Task item. Go over the records and count each line that has the string "document". Give the number and nothing else.

--*--

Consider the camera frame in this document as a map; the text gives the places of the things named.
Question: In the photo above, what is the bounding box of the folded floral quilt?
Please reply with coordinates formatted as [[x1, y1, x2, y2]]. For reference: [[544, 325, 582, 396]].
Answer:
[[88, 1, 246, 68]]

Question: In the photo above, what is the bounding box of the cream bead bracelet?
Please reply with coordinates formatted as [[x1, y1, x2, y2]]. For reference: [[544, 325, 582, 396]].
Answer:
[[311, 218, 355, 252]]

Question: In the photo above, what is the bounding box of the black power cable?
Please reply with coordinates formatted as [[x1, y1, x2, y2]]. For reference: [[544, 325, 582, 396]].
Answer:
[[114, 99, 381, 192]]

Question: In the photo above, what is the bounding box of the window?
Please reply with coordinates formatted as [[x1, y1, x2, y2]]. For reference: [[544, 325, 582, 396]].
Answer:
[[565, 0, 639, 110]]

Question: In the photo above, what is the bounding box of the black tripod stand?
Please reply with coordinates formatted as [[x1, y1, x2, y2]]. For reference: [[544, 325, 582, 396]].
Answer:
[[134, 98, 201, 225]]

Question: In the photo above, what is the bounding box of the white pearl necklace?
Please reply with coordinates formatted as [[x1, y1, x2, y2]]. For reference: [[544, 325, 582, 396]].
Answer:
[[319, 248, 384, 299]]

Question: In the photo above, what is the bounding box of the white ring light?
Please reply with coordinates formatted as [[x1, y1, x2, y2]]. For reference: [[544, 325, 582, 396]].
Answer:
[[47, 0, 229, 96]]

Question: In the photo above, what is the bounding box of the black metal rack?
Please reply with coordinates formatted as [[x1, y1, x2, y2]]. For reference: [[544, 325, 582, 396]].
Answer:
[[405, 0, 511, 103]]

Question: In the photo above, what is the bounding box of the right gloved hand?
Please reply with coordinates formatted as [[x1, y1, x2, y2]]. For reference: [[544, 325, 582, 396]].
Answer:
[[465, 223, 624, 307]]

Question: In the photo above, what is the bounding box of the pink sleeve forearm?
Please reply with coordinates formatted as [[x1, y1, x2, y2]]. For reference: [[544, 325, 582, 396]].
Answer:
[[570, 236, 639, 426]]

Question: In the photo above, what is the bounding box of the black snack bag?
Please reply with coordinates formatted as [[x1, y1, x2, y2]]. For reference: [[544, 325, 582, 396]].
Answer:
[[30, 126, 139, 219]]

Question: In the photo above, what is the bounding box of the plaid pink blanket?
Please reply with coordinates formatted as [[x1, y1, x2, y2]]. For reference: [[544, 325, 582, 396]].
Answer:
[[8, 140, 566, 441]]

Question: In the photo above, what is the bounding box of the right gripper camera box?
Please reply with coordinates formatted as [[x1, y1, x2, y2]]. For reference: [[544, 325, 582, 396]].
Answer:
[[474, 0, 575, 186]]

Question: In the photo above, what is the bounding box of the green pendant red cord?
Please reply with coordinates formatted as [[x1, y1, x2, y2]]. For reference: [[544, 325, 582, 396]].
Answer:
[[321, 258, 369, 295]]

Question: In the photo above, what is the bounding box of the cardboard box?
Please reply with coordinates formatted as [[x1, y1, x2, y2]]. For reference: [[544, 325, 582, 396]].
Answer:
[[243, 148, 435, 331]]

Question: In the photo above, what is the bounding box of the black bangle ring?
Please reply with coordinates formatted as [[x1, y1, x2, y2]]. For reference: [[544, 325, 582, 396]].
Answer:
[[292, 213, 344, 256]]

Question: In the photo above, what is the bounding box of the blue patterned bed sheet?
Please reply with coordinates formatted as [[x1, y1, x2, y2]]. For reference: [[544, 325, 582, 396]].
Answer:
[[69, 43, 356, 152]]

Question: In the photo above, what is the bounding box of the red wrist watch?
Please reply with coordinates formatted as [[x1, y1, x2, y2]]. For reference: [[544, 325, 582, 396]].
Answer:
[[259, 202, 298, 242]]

--*--

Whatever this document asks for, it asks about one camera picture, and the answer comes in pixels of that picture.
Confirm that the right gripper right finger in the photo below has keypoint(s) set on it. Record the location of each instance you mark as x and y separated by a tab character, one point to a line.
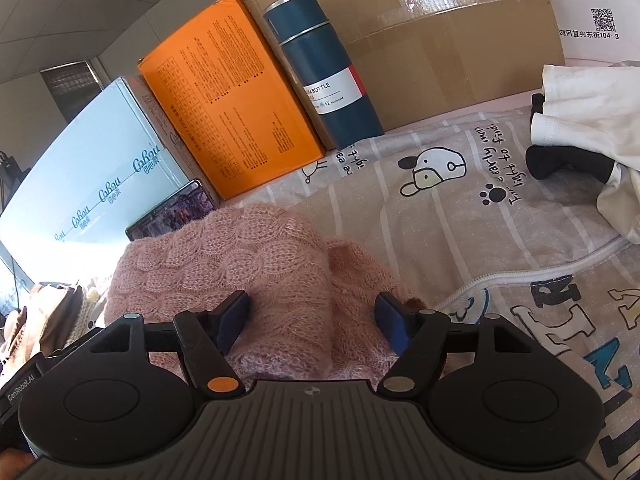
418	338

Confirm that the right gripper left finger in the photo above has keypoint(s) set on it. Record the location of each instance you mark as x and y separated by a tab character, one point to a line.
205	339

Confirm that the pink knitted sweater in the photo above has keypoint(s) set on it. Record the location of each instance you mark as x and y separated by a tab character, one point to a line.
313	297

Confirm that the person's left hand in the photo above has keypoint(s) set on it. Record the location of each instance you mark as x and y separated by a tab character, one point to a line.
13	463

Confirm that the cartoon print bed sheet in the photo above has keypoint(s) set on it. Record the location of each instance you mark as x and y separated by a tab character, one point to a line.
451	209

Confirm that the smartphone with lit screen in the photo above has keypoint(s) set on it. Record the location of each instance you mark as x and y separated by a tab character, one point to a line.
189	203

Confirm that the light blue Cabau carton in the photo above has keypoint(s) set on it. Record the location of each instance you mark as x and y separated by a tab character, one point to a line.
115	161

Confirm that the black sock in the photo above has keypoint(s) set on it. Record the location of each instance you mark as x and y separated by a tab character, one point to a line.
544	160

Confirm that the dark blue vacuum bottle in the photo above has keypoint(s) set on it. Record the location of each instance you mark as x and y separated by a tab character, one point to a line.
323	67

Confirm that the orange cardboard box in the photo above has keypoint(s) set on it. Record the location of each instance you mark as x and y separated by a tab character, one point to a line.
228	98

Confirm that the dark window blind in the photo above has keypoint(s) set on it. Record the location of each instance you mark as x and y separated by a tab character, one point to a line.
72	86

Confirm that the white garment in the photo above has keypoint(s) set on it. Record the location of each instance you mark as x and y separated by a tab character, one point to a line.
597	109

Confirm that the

--*--

Result of this task. 2